TASK BRIEF:
Scan the lines below; pull out those with "wooden".

DATA:
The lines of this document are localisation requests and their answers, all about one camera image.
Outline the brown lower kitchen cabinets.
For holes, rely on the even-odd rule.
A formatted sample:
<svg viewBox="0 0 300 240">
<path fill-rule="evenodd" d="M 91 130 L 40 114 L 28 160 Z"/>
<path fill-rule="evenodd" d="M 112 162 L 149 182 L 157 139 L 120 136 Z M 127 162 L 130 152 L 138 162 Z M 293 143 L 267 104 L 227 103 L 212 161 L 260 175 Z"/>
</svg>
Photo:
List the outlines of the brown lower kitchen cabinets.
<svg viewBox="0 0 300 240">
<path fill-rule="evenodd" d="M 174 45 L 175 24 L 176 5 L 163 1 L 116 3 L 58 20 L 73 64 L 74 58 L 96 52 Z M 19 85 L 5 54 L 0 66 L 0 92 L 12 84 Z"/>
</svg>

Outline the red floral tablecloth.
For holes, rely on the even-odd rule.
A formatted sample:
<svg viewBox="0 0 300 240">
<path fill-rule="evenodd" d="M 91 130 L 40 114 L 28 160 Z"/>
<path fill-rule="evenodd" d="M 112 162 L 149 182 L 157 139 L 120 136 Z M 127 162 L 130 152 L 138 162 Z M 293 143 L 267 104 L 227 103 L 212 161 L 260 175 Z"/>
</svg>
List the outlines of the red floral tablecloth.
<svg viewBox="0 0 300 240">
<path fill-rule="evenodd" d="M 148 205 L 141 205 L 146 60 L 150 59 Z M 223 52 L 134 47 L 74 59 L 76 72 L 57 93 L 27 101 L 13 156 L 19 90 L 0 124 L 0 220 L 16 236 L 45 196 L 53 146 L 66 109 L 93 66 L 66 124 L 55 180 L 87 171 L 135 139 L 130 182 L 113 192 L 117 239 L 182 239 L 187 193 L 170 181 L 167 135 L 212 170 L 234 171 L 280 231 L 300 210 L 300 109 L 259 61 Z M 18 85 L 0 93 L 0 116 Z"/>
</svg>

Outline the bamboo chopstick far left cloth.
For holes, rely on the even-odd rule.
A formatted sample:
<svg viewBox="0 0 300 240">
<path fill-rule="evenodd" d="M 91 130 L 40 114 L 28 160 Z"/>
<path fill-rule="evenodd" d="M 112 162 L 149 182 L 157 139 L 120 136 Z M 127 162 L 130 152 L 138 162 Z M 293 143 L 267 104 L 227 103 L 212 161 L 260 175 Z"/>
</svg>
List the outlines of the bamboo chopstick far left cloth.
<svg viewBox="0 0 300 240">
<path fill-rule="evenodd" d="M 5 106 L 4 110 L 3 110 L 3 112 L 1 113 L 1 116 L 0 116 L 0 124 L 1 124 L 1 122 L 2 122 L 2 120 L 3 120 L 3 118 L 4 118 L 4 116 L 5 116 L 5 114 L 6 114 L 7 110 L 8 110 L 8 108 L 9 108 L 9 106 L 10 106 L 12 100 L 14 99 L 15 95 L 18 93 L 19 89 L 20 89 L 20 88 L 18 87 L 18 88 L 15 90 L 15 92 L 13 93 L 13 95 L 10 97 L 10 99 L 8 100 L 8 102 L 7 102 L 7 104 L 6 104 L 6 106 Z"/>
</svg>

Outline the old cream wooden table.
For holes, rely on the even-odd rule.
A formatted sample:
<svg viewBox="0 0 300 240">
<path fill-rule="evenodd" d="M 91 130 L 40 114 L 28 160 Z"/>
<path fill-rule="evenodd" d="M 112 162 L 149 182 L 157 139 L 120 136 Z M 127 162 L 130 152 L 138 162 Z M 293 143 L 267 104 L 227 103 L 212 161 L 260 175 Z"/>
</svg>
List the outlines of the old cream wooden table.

PROBLEM SOLUTION:
Outline the old cream wooden table.
List the outlines of the old cream wooden table.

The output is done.